WHAT YOU HAVE TO DO - What is the number of lines in the data below that contain "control"? Reply with the number only.

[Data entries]
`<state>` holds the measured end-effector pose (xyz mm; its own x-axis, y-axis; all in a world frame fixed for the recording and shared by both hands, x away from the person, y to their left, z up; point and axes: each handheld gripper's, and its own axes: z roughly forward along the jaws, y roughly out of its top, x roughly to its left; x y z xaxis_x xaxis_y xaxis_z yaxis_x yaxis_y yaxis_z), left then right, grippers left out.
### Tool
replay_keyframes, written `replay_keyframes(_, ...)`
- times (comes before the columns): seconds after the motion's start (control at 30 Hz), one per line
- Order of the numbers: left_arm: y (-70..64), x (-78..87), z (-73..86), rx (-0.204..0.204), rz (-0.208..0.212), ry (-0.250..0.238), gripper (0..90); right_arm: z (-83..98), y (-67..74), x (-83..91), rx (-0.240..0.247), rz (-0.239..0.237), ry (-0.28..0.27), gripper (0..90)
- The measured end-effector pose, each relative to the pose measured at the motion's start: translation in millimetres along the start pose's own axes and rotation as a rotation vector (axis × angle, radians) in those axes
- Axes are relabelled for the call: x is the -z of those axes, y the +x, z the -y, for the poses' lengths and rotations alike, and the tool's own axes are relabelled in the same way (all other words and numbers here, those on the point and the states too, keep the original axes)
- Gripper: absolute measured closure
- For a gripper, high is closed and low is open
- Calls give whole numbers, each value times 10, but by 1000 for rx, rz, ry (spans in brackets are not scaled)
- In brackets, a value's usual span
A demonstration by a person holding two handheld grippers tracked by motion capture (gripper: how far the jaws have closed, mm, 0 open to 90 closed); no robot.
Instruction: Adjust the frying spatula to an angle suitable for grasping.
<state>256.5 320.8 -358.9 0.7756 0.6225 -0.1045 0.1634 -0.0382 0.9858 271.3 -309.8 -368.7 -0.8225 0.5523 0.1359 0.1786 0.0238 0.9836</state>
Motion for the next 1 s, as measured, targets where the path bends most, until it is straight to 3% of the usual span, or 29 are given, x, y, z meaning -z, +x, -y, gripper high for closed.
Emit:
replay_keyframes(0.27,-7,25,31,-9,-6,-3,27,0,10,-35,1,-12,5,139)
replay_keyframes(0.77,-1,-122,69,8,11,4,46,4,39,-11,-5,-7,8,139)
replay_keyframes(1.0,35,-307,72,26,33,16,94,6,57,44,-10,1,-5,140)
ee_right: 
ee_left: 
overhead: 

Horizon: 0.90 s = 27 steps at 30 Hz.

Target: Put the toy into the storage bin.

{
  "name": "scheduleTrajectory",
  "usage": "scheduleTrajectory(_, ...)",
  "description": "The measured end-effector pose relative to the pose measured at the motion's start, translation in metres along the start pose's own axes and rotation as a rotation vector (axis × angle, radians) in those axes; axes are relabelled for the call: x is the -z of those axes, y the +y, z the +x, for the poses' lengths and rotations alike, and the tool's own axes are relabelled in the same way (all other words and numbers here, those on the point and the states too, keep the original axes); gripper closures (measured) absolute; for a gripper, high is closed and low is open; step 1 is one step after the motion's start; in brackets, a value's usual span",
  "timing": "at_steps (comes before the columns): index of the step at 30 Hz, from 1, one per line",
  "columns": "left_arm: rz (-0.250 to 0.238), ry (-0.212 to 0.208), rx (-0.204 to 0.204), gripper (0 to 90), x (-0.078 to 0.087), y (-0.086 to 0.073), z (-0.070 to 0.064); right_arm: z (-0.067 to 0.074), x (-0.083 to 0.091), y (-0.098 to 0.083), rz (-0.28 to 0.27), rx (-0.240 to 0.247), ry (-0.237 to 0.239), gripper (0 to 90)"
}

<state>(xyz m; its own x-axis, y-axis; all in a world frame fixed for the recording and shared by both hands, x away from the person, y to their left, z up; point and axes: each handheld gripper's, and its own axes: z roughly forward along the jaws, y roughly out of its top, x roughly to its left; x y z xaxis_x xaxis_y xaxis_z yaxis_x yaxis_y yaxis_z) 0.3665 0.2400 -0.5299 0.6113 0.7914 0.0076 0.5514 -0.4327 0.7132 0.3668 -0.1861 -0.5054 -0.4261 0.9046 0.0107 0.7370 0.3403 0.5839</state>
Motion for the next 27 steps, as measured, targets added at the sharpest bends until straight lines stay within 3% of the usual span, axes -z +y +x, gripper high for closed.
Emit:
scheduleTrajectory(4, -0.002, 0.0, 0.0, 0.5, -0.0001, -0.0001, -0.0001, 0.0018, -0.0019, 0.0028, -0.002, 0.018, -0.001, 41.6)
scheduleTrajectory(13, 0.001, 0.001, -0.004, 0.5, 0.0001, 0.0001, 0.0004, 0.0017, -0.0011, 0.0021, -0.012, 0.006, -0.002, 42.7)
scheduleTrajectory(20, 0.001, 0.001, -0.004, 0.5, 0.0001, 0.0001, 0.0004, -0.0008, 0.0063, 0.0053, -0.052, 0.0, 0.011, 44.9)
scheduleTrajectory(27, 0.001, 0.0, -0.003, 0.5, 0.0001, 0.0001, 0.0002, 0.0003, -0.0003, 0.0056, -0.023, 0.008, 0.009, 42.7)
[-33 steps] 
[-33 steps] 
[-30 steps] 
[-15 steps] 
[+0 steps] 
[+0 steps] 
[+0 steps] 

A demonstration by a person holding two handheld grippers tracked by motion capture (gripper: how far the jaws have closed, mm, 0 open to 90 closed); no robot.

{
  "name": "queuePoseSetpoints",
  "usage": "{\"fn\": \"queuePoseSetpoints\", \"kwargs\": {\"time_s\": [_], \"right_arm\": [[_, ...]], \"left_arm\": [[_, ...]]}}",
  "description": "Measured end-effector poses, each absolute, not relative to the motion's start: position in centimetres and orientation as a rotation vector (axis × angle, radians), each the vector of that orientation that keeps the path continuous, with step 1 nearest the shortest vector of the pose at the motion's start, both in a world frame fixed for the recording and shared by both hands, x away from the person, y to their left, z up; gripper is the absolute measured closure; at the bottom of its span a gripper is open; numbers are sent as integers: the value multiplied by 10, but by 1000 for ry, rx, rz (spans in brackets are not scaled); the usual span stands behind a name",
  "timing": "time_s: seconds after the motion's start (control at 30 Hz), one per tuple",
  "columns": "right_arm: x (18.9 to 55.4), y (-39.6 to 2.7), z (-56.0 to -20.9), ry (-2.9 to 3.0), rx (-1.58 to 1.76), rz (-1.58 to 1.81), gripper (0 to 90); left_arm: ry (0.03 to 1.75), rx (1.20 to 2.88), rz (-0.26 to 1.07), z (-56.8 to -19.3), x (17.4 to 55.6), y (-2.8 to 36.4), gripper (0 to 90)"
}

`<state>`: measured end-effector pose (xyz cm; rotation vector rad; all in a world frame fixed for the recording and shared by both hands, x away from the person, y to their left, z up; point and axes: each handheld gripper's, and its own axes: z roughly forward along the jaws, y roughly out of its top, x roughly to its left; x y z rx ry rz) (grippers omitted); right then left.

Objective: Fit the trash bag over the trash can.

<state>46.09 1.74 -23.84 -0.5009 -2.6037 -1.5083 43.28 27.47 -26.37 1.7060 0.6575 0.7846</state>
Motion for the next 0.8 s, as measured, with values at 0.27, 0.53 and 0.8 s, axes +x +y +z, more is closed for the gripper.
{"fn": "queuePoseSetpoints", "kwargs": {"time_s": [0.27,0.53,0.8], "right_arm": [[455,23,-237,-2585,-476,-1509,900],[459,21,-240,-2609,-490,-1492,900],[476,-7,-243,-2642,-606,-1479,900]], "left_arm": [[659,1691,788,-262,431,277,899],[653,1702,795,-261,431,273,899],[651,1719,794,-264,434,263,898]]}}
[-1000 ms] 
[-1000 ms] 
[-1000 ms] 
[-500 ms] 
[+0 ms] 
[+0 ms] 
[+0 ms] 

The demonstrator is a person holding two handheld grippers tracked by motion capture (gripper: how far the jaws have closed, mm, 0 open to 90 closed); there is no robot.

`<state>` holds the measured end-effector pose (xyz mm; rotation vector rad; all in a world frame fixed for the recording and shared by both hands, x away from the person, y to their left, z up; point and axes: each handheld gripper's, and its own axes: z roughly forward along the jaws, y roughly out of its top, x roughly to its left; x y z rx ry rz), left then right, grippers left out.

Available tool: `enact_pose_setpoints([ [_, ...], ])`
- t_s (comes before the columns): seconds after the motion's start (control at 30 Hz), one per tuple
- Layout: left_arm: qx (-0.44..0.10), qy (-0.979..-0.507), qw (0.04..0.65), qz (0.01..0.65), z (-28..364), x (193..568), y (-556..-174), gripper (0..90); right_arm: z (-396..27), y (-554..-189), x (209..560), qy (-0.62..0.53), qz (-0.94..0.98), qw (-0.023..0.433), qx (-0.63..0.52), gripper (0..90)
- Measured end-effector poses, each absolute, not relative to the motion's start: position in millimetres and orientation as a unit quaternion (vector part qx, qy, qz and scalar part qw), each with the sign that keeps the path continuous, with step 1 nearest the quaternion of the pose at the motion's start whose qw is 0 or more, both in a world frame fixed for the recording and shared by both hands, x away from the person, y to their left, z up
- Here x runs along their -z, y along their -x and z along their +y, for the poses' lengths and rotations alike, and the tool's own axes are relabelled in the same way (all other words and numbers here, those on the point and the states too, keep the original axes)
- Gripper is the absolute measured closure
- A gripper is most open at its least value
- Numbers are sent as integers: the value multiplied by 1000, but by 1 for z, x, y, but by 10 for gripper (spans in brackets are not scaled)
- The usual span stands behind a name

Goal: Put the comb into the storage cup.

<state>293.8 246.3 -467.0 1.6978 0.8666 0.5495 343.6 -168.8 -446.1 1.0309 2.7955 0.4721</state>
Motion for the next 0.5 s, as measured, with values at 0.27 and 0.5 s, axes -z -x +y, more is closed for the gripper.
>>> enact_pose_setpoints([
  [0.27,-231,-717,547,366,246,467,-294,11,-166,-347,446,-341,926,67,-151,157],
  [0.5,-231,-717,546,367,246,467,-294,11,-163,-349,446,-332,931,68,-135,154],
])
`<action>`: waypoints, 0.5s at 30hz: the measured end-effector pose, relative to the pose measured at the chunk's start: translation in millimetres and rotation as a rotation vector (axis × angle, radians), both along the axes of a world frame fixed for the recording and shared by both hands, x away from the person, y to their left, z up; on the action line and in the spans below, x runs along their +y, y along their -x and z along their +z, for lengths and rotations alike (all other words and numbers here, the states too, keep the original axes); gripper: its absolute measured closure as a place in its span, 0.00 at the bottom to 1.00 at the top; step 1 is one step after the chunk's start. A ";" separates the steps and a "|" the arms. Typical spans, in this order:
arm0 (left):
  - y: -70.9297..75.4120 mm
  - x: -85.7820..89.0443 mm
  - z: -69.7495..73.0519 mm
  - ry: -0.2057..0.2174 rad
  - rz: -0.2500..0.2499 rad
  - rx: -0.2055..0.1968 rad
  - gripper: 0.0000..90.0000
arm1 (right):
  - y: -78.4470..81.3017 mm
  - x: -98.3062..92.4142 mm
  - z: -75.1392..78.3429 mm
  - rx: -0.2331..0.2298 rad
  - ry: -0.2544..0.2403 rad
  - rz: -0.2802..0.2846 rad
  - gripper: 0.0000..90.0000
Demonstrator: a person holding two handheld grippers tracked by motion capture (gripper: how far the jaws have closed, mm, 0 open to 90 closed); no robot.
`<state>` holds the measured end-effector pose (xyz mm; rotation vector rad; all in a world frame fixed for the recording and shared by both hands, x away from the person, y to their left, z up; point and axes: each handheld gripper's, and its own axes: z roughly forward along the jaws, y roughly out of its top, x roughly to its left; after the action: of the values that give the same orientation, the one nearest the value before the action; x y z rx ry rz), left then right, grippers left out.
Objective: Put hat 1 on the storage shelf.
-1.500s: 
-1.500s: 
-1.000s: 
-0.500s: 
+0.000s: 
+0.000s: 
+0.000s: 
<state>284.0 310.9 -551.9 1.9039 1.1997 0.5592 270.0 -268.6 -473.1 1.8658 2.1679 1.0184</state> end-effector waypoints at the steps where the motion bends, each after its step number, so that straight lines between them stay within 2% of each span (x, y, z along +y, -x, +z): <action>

YOUR RESPONSE - 3